▶ _PROMPT_
Find the line containing "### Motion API" in the listing below. Repeat it exactly, along with each following line up to and including the one containing "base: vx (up".

▶ _AVAILABLE DATA_
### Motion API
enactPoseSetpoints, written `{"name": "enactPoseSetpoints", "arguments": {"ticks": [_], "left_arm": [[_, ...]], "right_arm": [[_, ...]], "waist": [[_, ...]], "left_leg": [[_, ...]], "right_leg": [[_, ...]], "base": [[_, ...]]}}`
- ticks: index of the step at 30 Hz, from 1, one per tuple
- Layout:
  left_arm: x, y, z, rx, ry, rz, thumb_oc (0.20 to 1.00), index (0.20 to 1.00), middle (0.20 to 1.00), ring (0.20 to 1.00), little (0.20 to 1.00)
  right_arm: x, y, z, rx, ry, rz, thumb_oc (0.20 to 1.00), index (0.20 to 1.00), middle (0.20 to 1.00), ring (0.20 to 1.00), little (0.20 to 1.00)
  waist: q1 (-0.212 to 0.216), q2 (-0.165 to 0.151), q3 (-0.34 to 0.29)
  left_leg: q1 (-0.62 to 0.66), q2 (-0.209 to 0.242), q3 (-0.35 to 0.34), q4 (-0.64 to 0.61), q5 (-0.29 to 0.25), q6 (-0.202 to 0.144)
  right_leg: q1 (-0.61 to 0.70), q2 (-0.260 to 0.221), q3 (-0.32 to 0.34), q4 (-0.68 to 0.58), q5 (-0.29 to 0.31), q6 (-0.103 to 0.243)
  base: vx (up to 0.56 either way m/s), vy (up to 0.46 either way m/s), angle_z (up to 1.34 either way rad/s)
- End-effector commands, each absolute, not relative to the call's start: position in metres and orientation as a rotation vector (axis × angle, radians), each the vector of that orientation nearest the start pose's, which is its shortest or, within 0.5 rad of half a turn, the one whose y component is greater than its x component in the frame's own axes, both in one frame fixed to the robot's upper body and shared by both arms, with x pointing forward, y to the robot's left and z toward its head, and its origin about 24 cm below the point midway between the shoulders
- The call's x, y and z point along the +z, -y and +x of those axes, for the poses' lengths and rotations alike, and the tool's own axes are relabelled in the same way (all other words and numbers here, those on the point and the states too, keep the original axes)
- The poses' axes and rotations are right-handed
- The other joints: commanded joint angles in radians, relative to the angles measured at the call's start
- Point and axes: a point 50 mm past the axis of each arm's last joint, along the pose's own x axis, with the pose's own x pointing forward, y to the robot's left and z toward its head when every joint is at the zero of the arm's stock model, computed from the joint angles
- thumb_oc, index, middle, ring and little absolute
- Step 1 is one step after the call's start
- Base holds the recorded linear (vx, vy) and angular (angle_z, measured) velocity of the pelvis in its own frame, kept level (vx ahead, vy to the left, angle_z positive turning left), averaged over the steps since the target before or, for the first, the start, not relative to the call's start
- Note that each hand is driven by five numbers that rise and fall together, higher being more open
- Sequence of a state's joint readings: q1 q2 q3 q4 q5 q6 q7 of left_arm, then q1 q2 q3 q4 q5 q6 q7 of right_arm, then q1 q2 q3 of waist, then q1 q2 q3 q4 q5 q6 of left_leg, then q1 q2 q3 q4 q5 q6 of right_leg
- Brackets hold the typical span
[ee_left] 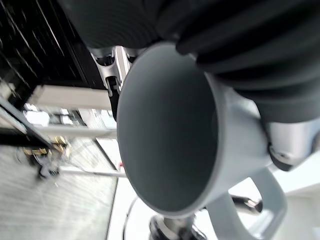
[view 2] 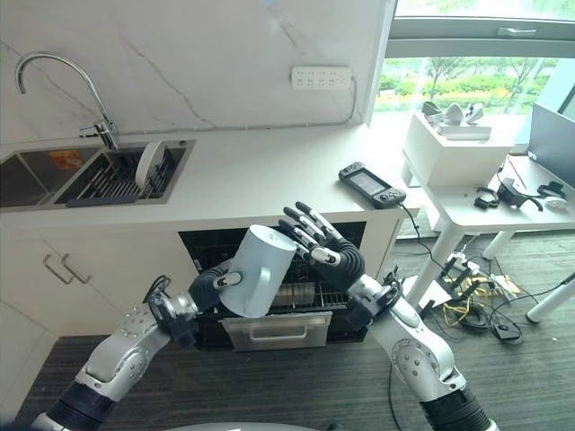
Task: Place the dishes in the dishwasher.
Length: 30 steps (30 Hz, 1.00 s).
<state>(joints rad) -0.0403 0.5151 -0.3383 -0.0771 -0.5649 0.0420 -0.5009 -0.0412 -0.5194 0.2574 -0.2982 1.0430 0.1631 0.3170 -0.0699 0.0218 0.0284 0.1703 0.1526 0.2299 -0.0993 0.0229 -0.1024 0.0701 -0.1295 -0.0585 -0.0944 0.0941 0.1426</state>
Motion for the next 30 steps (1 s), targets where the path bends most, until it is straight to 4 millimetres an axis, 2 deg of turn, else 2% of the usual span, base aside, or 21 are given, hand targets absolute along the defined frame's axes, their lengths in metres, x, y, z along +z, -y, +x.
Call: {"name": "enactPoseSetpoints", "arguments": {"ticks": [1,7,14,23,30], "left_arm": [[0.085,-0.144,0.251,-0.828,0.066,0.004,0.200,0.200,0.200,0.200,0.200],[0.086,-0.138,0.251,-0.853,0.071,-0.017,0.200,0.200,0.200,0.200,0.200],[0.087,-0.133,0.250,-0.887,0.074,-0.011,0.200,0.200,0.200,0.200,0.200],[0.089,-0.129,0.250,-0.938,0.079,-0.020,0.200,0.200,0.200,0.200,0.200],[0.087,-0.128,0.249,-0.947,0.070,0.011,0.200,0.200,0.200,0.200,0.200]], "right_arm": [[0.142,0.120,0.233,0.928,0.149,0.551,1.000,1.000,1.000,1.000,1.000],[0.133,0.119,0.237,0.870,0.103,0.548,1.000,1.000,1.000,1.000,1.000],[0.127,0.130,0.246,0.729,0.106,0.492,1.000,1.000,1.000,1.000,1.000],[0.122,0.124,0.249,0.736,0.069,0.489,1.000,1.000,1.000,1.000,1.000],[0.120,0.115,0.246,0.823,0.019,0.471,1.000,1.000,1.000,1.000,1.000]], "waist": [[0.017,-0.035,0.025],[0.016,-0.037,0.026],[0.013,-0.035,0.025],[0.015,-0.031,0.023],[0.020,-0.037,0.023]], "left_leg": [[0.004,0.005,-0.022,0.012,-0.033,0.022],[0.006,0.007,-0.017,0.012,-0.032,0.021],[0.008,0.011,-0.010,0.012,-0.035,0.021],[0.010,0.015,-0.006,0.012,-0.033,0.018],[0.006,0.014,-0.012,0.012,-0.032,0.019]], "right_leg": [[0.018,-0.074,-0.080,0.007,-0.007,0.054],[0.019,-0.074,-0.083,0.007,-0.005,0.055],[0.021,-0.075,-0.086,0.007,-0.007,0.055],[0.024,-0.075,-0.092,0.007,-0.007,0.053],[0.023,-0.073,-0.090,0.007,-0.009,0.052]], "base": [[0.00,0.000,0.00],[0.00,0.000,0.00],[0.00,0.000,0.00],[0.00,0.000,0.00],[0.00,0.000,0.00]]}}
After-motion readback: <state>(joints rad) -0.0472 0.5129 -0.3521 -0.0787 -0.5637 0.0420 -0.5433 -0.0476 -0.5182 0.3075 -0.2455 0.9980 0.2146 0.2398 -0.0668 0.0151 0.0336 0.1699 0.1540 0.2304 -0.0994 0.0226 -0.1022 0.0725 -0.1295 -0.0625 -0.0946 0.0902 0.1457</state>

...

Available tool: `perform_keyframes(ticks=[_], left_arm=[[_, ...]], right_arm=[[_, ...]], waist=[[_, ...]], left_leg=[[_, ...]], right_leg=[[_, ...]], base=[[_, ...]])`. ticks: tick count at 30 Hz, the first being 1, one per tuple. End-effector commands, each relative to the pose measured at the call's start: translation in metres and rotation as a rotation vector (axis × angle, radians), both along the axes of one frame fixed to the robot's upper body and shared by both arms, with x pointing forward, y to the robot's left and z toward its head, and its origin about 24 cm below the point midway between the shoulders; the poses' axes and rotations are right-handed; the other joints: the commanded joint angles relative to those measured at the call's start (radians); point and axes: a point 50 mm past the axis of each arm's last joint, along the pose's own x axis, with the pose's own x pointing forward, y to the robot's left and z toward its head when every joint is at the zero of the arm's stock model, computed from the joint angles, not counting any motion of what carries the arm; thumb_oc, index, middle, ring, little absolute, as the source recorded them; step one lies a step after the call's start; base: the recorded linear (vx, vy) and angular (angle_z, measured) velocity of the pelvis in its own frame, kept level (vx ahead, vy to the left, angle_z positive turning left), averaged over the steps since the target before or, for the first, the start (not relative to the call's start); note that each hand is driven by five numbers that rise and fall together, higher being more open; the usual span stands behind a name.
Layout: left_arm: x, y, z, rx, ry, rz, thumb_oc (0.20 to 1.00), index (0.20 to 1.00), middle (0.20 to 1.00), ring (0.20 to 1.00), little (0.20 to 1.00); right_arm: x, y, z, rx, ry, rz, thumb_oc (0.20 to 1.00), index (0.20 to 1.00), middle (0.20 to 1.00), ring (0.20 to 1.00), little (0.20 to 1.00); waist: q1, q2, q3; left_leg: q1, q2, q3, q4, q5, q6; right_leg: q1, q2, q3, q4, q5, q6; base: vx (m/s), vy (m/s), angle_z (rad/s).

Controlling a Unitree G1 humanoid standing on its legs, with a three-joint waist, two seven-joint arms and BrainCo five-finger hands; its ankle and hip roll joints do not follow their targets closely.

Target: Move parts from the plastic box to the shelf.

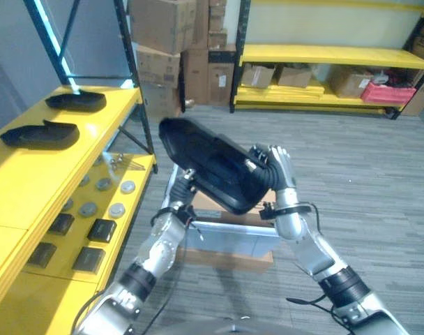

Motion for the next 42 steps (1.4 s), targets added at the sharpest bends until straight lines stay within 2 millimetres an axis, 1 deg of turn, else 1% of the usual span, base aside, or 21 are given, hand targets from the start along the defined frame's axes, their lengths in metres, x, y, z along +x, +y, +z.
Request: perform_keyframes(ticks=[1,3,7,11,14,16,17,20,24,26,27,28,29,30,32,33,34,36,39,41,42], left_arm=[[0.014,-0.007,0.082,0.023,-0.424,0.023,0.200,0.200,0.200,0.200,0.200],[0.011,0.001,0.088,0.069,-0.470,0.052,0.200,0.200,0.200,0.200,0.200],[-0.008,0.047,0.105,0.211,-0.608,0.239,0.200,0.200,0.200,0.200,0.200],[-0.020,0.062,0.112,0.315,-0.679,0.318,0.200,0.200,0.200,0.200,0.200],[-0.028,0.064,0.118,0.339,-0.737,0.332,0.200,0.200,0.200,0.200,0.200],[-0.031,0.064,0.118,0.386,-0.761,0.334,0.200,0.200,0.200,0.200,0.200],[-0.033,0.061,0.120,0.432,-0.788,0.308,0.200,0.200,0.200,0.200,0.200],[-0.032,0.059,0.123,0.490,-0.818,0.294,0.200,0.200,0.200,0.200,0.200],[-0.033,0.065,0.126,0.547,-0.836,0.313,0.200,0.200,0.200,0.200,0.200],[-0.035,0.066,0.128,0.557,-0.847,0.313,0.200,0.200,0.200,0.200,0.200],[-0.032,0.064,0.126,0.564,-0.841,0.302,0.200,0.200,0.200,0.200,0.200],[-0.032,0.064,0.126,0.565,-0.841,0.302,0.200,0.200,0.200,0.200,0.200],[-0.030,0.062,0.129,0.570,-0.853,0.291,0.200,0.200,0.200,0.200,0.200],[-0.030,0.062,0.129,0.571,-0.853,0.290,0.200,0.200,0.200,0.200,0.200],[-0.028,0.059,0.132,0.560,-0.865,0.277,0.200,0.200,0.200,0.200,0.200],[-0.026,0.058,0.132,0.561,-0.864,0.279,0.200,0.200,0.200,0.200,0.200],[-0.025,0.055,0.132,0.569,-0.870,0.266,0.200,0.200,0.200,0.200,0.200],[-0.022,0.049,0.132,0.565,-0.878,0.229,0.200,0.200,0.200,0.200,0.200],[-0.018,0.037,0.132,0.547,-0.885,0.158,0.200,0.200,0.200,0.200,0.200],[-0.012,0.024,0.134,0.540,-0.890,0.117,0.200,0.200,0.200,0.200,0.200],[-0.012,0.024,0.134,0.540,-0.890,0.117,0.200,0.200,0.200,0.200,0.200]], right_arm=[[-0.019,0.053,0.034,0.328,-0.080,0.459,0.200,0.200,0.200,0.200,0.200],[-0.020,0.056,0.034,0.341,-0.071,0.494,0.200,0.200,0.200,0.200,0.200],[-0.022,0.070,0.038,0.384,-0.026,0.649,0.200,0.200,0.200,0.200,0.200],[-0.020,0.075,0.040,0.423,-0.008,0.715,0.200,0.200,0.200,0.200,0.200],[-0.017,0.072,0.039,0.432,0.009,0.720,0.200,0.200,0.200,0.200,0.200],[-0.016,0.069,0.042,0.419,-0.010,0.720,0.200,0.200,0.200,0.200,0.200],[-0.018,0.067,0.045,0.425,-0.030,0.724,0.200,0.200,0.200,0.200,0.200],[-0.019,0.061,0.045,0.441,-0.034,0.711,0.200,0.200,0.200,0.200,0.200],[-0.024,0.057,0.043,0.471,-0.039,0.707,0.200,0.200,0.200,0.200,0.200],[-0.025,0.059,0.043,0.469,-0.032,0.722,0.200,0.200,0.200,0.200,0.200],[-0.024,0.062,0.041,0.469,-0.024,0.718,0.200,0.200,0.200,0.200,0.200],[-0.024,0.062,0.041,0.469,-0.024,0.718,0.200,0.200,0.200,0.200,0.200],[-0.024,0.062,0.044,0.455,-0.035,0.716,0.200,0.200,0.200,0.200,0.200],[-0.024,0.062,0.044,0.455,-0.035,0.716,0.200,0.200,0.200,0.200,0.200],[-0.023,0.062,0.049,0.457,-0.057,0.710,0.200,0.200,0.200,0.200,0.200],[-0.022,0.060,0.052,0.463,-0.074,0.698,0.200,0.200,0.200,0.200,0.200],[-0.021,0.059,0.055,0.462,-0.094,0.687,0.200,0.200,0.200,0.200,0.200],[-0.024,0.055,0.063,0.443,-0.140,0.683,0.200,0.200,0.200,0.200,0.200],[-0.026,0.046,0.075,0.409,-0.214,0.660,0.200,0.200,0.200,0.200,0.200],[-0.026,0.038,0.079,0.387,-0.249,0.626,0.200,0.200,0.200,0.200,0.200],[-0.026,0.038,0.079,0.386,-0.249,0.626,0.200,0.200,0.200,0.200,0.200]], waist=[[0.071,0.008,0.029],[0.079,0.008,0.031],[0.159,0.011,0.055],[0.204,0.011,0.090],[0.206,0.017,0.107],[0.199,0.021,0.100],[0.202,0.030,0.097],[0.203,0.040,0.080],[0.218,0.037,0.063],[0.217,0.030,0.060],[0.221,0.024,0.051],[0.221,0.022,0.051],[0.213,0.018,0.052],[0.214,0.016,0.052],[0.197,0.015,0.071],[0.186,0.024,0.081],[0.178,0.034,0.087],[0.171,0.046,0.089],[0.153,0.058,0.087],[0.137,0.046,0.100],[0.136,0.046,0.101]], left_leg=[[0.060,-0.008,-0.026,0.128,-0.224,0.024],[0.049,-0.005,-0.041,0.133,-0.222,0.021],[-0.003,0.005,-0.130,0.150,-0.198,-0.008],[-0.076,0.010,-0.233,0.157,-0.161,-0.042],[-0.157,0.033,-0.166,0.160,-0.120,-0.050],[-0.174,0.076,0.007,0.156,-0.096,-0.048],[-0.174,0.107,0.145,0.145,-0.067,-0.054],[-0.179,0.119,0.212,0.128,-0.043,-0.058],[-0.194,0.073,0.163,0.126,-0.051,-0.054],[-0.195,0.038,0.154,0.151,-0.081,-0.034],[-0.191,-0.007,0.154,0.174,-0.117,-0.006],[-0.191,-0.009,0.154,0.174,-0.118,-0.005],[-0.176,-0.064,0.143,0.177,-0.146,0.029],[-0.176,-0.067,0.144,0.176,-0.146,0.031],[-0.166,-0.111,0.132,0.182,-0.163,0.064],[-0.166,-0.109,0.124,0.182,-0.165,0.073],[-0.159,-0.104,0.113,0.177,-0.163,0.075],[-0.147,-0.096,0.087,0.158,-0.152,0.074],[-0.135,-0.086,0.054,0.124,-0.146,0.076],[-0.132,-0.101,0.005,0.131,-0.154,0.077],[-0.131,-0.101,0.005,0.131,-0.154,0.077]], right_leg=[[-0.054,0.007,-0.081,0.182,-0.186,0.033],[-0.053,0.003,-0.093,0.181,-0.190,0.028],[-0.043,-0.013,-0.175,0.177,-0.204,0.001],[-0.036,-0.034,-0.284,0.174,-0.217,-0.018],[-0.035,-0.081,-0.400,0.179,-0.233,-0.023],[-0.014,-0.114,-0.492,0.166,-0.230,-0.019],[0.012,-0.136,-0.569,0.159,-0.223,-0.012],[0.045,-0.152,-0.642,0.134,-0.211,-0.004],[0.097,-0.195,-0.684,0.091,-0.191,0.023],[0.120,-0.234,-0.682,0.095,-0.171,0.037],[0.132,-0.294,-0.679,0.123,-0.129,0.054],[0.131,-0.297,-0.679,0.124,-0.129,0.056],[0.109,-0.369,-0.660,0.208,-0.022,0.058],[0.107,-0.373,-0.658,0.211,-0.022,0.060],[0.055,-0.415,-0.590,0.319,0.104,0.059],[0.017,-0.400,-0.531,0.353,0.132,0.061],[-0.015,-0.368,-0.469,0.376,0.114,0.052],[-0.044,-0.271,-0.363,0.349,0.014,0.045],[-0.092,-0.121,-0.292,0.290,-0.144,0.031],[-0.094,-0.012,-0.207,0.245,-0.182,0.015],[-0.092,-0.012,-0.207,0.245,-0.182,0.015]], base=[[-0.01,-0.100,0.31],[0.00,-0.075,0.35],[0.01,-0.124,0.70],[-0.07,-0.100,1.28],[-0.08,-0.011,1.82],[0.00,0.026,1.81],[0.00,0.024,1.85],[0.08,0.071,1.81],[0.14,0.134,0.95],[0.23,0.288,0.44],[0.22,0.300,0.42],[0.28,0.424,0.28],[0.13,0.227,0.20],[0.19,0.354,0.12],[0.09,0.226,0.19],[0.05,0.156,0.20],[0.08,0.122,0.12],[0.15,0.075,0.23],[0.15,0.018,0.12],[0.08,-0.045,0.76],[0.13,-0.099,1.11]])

▶ _FINAL ANSWER_
### Motion API
enactPoseSetpoints, written `{"name": "enactPoseSetpoints", "arguments": {"ticks": [_], "left_arm": [[_, ...]], "right_arm": [[_, ...]], "waist": [[_, ...]], "left_leg": [[_, ...]], "right_leg": [[_, ...]], "base": [[_, ...]]}}`
- ticks: index of the step at 30 Hz, from 1, one per tuple
- Layout:
  left_arm: x, y, z, rx, ry, rz, thumb_oc (0.20 to 1.00), index (0.20 to 1.00), middle (0.20 to 1.00), ring (0.20 to 1.00), little (0.20 to 1.00)
  right_arm: x, y, z, rx, ry, rz, thumb_oc (0.20 to 1.00), index (0.20 to 1.00), middle (0.20 to 1.00), ring (0.20 to 1.00), little (0.20 to 1.00)
  waist: q1 (-0.212 to 0.216), q2 (-0.165 to 0.151), q3 (-0.34 to 0.29)
  left_leg: q1 (-0.62 to 0.66), q2 (-0.209 to 0.242), q3 (-0.35 to 0.34), q4 (-0.64 to 0.61), q5 (-0.29 to 0.25), q6 (-0.202 to 0.144)
  right_leg: q1 (-0.61 to 0.70), q2 (-0.260 to 0.221), q3 (-0.32 to 0.34), q4 (-0.68 to 0.58), q5 (-0.29 to 0.31), q6 (-0.103 to 0.243)
  base: vx (up to 0.56 either way m/s), vy (up to 0.46 either way m/s), angle_z (up to 1.34 either way rad/s)

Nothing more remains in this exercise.